Only these lines of the data below are wanted: the one with "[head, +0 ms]", the one with "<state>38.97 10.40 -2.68", and any lines between them, each repeated exactly.

### Task data
*** Block opens ***

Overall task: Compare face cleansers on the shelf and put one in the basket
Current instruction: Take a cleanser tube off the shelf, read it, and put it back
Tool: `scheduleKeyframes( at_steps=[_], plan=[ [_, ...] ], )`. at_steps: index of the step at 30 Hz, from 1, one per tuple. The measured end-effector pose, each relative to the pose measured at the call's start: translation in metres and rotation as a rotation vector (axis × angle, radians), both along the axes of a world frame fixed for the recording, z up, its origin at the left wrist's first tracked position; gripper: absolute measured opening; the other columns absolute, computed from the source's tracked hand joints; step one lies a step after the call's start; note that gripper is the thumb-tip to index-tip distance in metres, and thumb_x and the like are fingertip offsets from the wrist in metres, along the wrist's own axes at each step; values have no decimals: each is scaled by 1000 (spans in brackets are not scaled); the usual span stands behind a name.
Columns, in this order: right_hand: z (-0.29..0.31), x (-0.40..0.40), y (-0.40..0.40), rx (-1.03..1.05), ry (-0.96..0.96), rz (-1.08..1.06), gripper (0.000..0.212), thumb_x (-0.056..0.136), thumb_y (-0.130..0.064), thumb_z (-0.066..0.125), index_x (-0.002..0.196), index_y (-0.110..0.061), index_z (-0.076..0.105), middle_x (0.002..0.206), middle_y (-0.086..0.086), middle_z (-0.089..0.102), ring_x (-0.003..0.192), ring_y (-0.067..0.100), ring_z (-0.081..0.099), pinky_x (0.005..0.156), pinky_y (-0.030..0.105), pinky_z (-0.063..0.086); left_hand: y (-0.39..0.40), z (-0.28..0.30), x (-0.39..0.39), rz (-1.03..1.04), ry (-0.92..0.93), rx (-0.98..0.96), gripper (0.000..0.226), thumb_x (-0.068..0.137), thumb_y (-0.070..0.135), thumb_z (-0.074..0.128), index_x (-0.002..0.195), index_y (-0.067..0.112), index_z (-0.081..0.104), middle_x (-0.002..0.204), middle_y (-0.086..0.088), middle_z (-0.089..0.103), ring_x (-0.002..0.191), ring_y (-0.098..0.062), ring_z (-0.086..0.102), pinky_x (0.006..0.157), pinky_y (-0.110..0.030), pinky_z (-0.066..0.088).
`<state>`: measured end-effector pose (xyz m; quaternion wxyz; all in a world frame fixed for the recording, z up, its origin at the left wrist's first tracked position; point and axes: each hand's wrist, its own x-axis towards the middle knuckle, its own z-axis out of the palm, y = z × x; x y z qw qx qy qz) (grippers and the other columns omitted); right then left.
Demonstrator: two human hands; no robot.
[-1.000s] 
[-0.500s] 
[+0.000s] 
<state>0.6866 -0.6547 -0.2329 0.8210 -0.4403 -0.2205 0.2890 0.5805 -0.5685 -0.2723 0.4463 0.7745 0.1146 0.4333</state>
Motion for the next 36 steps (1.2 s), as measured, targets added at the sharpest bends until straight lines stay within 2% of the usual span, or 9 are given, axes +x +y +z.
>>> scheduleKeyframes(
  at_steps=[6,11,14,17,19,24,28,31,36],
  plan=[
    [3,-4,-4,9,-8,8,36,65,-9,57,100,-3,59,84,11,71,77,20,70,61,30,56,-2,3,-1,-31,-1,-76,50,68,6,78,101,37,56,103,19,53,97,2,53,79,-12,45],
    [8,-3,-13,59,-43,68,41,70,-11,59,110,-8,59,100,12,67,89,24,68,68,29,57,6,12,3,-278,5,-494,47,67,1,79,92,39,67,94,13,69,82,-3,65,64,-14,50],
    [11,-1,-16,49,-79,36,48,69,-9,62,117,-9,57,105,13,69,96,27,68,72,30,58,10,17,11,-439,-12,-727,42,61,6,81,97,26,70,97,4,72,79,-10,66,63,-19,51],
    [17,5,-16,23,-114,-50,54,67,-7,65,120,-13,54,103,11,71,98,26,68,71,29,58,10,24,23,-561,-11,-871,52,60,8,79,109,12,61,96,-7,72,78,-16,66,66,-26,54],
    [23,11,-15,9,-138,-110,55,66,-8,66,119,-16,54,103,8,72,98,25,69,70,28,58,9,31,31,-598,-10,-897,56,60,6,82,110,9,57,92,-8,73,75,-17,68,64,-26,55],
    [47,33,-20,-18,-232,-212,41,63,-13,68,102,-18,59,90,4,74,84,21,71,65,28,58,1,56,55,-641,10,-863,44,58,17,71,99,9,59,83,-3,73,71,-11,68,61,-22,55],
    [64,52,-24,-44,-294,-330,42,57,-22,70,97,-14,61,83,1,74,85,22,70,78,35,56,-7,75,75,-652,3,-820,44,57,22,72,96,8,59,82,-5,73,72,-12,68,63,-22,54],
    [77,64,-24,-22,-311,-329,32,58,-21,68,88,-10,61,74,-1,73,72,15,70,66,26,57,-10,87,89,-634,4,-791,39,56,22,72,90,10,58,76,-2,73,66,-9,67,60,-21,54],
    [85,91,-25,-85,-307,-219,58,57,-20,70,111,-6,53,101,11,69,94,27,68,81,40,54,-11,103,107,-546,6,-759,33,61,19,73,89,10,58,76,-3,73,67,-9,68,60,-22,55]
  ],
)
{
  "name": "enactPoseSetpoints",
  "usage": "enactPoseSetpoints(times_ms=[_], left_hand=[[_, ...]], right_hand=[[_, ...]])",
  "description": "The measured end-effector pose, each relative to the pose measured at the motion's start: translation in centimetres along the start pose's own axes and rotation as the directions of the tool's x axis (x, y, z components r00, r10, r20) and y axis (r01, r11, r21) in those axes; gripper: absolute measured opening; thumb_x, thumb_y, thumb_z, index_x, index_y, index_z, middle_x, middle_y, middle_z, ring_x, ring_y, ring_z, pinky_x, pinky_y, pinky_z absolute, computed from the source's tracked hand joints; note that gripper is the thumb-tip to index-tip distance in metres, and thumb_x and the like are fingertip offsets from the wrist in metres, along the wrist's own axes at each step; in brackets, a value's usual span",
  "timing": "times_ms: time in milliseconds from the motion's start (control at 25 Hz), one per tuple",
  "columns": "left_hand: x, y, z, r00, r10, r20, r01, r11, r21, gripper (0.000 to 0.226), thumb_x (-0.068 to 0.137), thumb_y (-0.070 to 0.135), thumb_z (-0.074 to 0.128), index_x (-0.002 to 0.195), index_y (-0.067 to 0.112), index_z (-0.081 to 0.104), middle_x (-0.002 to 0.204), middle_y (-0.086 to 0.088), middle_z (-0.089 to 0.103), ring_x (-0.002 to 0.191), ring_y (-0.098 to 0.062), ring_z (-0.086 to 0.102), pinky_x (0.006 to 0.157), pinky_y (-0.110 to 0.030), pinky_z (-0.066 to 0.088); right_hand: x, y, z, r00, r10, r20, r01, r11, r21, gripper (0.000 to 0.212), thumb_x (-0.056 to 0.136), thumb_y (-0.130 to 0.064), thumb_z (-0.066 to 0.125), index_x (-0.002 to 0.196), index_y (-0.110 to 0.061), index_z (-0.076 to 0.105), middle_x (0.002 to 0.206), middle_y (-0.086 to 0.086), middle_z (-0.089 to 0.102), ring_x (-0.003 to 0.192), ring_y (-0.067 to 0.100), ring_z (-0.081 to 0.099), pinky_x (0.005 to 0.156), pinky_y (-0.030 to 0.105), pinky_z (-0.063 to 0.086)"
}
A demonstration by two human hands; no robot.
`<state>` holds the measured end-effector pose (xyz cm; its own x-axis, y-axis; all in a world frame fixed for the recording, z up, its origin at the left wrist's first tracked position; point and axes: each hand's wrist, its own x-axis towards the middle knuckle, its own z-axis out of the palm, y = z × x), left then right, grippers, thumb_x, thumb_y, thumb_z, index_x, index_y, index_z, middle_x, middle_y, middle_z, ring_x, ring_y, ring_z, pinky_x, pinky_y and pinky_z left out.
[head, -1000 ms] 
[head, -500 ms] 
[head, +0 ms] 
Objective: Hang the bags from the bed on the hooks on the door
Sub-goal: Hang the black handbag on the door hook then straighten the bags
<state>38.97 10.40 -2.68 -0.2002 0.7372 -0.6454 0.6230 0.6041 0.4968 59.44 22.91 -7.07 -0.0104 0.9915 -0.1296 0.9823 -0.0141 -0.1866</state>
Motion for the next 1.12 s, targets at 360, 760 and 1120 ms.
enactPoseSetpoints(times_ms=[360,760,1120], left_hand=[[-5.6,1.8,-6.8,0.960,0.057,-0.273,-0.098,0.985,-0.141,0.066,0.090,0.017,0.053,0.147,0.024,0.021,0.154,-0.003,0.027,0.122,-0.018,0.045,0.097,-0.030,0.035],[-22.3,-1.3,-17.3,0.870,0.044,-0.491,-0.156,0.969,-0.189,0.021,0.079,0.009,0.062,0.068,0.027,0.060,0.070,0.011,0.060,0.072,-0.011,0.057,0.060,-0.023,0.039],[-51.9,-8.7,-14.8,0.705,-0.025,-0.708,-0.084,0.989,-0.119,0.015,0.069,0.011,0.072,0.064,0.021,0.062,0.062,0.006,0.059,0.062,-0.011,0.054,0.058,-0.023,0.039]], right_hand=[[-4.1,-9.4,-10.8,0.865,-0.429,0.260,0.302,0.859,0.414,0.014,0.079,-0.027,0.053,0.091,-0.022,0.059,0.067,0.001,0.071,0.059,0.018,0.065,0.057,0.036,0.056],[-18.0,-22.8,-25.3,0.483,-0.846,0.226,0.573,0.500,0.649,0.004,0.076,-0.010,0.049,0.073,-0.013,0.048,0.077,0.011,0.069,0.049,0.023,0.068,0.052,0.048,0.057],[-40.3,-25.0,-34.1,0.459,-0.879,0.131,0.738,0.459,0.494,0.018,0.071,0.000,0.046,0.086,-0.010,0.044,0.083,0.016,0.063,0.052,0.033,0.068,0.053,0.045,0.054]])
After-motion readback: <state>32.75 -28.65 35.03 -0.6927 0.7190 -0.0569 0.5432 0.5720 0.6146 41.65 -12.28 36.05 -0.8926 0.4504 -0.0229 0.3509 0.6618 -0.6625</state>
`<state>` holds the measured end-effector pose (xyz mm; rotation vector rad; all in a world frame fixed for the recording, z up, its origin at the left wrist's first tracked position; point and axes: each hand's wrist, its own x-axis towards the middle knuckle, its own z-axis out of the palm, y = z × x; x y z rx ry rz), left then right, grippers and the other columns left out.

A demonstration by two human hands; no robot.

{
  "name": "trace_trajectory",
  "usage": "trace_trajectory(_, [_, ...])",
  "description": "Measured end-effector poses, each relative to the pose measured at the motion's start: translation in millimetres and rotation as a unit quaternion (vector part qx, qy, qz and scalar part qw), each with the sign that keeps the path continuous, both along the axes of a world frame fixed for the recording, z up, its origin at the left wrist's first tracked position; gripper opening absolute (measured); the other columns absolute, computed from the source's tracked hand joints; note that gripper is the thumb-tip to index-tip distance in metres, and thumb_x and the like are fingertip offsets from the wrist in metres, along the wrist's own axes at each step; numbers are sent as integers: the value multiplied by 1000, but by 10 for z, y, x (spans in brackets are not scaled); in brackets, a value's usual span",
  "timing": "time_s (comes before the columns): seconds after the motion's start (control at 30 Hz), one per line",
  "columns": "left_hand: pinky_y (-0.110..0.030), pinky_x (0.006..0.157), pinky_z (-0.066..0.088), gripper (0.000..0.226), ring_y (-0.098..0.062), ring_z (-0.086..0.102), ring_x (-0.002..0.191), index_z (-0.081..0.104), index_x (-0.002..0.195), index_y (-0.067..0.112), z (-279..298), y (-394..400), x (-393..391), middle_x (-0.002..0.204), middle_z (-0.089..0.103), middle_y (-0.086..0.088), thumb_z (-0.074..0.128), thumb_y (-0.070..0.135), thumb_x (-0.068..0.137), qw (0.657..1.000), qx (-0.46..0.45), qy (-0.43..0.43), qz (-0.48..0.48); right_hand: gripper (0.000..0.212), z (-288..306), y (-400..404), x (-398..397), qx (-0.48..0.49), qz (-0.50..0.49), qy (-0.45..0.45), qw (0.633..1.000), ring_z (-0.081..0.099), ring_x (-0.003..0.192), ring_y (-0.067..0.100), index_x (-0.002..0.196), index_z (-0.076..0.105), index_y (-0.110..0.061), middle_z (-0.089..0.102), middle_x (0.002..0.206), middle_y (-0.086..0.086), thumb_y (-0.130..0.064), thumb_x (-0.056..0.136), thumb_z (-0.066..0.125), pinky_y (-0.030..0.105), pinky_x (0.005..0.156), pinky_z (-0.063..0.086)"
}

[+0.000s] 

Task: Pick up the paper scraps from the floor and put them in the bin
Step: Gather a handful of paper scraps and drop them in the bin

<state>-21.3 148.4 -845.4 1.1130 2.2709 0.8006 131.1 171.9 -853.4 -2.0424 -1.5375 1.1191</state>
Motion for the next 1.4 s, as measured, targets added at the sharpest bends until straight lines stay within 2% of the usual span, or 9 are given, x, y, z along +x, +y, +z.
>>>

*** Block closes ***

### Reply
[head, +0 ms] 
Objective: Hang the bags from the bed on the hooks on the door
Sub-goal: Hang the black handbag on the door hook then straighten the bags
<state>38.97 10.40 -2.68 -0.2002 0.7372 -0.6454 0.6230 0.6041 0.4968 59.44 22.91 -7.07 -0.0104 0.9915 -0.1296 0.9823 -0.0141 -0.1866</state>

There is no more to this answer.